Lida had meant to stay awhile and talk to the girls about many
things. But now she thought she had better get away before
somebody came and made her yield up her booty. So she shuffled
off through the bitter twilight, in the noiseless, shadowy way
she had slipped in. As soon as she was out of sight of the manse
she sat down, took off the shoes and stockings, and put them in
her herring basket. She had no intention of keeping them on down
that dirty harbour road. They were to be kept good for gala
occasions. Not another little girl down at the harbour mouth had
such fine black cashmere stockings and such smart, almost new
shoes. Lida was furnished forth for the summer. She had no
qualms in the matter. In her eyes the manse people were quite
fabulously rich, and no doubt those girls had slathers of shoes
and stockings. Then Lida ran down to the Glen village and played
for an hour with the boys before Mr. Flagg's store, splashing
about in a pool of slush with the maddest of them, until Mrs.
Elliott came along and bade her begone home.
"I don't think, Faith, that you should have done that," said Una,
a little reproachfully, after Lida had gone. "You'll have to
wear your good boots every day now and they'll soon scuff out."
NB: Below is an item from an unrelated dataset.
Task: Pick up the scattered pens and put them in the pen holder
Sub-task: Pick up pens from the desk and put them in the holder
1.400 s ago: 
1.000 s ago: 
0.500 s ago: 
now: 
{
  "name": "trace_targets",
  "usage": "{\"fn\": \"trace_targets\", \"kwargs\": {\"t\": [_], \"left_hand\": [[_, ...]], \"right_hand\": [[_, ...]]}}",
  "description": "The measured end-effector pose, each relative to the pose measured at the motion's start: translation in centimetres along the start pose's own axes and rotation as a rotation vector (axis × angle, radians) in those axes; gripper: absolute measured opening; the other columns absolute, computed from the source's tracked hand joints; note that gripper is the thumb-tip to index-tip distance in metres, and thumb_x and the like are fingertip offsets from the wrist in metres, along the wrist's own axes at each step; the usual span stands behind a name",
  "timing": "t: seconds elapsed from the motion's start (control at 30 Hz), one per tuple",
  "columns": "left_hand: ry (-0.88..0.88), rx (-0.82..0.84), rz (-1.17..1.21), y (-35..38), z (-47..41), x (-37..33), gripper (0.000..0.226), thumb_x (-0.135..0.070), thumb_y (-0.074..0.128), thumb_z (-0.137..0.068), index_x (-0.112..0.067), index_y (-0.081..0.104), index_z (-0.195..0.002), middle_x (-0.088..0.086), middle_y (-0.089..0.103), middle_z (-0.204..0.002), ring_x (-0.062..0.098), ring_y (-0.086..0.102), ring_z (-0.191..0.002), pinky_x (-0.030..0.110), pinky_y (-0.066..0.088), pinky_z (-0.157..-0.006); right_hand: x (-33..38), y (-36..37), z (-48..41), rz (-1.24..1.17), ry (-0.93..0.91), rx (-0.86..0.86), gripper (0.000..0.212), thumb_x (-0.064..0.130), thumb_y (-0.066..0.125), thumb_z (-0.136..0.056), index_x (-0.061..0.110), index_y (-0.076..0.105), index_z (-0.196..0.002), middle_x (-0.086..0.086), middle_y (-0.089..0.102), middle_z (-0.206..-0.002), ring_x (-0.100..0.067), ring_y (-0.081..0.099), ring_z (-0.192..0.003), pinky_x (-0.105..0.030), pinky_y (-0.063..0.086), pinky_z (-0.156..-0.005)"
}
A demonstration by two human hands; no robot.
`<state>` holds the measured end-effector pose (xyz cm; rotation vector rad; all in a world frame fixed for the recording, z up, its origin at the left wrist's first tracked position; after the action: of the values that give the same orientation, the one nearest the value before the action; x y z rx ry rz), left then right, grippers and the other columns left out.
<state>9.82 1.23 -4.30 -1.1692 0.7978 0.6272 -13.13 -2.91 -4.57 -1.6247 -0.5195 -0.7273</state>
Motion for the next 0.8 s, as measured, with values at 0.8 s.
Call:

"I don't care," cried Faith, still in the fine glow of having
done a kindness to a fellow creature. "It isn't fair that I
should have two pairs of shoes and poor little Lida Marsh not
have any. NOW we both have a pair. You know perfectly well,
Una, that father said in his sermon last Sunday that there was no
real happiness in getting or having--only in giving. And it's
true. I feel FAR happier now than I ever did in my whole life
before. Just think of Lida walking home this very minute with
her poor little feet all nice and warm and comfy."
"You know you haven't another pair of black cashmere stockings,"
said Una. "Your other pair were so full of holes that Aunt
Martha said she couldn't darn them any more and she cut the legs
up for stove dusters. You've nothing but those two pairs of
striped stockings you hate so."
All the glow and uplift went out of Faith. Her gladness
collapsed like a pricked balloon. She sat for a few dismal
minutes in silence, facing the consequences of her rash act.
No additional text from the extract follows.